Su nombre no solo circula en Londres. También se le contempla como posible alternativa en Liverpool en caso de salida de Arne Slot, aunque los informes apuntan a que en Anfield planean mantener al neerlandés la próxima temporada pese a la sensación de regresión deportiva.
En este contexto, la preferencia del Chelsea por Alonso adquiere todavía más peso. No sería solo fichar a un entrenador; sería apostar por una idea de club.
Un verano agitado en Stamford Bridge
La llegada del técnico español, de concretarse, encendería la mecha de un verano frenético. El club necesitaría ajustar una plantilla costosa pero descompensada a la pizarra de Alonso. Y aquí reside uno de los cambios de guion más significativos: a diferencia de Rosenior, integrado desde la estructura interna del grupo BlueCo, Alonso aterrizaría con la fuerza suficiente para exigir perfiles concretos, no simples oportunidades de mercado.
Ese giro refleja una rectificación desde los despachos. El Chelsea parece dispuesto, por fin, a situar el criterio futbolístico del entrenador por encima de un modelo corporativo rígido que ha dejado al equipo lejos de la cima de la Premier League.

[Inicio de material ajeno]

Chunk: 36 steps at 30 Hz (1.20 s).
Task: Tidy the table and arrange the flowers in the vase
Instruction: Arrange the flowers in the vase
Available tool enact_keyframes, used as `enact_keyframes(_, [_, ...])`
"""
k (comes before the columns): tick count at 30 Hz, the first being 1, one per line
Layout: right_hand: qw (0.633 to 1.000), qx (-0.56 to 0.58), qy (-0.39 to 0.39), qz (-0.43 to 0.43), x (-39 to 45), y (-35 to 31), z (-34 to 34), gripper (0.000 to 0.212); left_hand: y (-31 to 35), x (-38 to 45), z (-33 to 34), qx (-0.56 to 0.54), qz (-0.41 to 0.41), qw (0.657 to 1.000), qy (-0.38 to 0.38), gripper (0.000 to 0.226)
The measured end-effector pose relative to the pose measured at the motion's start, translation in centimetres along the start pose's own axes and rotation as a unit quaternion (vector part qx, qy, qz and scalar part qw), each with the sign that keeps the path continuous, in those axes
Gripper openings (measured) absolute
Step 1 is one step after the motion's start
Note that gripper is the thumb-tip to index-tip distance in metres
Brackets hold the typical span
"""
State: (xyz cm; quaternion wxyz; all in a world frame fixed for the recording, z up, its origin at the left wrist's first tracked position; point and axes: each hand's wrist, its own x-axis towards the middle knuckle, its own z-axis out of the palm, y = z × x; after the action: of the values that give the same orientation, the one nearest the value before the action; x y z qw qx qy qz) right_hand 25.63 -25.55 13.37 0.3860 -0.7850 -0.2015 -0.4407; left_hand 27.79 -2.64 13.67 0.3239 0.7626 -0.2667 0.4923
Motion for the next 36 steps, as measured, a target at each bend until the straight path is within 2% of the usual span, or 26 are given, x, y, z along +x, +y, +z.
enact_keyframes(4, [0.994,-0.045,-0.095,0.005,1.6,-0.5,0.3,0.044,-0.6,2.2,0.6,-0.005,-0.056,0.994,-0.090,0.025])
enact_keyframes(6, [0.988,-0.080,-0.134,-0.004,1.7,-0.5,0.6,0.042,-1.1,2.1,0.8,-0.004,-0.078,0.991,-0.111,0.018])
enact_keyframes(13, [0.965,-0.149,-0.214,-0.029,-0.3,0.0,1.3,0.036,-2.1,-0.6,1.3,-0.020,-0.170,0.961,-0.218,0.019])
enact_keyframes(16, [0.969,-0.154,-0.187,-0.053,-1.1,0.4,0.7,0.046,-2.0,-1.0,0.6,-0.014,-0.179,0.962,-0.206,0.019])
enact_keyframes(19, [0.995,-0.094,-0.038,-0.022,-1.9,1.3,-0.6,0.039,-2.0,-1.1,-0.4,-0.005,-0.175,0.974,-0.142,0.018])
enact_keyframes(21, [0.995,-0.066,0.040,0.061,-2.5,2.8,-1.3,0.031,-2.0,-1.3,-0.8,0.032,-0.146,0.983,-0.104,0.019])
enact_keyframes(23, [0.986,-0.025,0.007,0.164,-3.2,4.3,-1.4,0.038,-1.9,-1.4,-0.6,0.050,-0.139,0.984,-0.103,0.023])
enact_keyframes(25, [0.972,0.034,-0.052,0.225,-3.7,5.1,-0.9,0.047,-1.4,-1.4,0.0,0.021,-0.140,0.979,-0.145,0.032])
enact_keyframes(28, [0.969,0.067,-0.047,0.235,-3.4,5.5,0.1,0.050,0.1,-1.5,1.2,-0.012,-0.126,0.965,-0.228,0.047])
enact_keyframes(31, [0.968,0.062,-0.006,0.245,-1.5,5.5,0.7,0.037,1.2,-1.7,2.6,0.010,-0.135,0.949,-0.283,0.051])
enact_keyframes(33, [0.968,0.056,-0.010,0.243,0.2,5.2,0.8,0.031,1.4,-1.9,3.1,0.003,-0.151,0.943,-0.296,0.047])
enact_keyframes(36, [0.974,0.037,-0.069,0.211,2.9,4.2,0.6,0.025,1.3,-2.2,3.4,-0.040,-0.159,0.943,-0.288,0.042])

Fabregas se aleja y la carrera se reduce
En los pasillos de Stamford Bridge, otro nombre seguía resonando con fuerza: Cesc Fàbregas. El excentrocampista conserva un enorme tirón entre la afición y su figura encajaba en el relato de un proyecto joven y ambicioso. Sin embargo, todo indica que permanecerá en Italia, al menos una temporada más, al frente de Como.
Esa decisión estrecha el margen de maniobra del Chelsea. El casting queda, de facto, reducido a tres finalistas: Alonso, Silva e Iraola. El técnico de Bournemouth mantiene un perfil sólido y respetado, pero dentro del club la sensación es clara: Alonso se ha convertido en el favorito para inaugurar una nueva era en el Bridge.
El precedente Maresca y la autocrítica en la cúpula
La salida de Enzo Maresca no fue una simple cuestión de resultados. Su adiós llegó envuelto en informaciones sobre un deterioro profundo en la relación con la cúpula y choques constantes por la política de fichajes. Un patrón que el Chelsea ya no puede permitirse repetir.
Mientras tanto, al italiano se le sitúa en la rampa de salida para suceder a Pep Guardiola si el técnico catalán decide abandonar el Manchester City al final de la temporada. Ese posible movimiento añade otra capa de presión a los dirigentes del Chelsea, obligados a repensar su modelo para atraer a un entrenador de primer nivel sin caer de nuevo en la fricción permanente.
El mensaje interno es evidente: o se le da al próximo técnico margen real para construir, o el ciclo de proyectos fallidos continuará.
Un vestuario caro, inquieto y sin Champions
Sobre el césped, las dudas no son menores. El futuro de figuras como Enzo Fernández o Cole Palmer está bajo escrutinio. Sin clasificación para la próxima Champions League, los jugadores más importantes del plantel verán esfumarse primas significativas, un golpe directo al ánimo y a la estabilidad del vestuario.
El Chelsea, pese al ruido, sigue apuntando alto en el mercado. Elliot Anderson figura entre los objetivos, aunque el centrocampista también interesa a Manchester City y Manchester United. Con el club sumido en la percepción de caos institucional, ese tipo de operaciones se antoja complicada.
Ahí es donde entra Alonso. Su posible llegada no solo significaría un nuevo rostro en el banquillo, sino un argumento de peso para convencer a estrellas propias y ajenas de que Stamford Bridge vuelve a ser un destino para ganar. La cuestión es si la propiedad está realmente preparada para cederle las llaves del proyecto y aguantar las turbulencias que conlleva construir algo duradero en medio de la tormenta.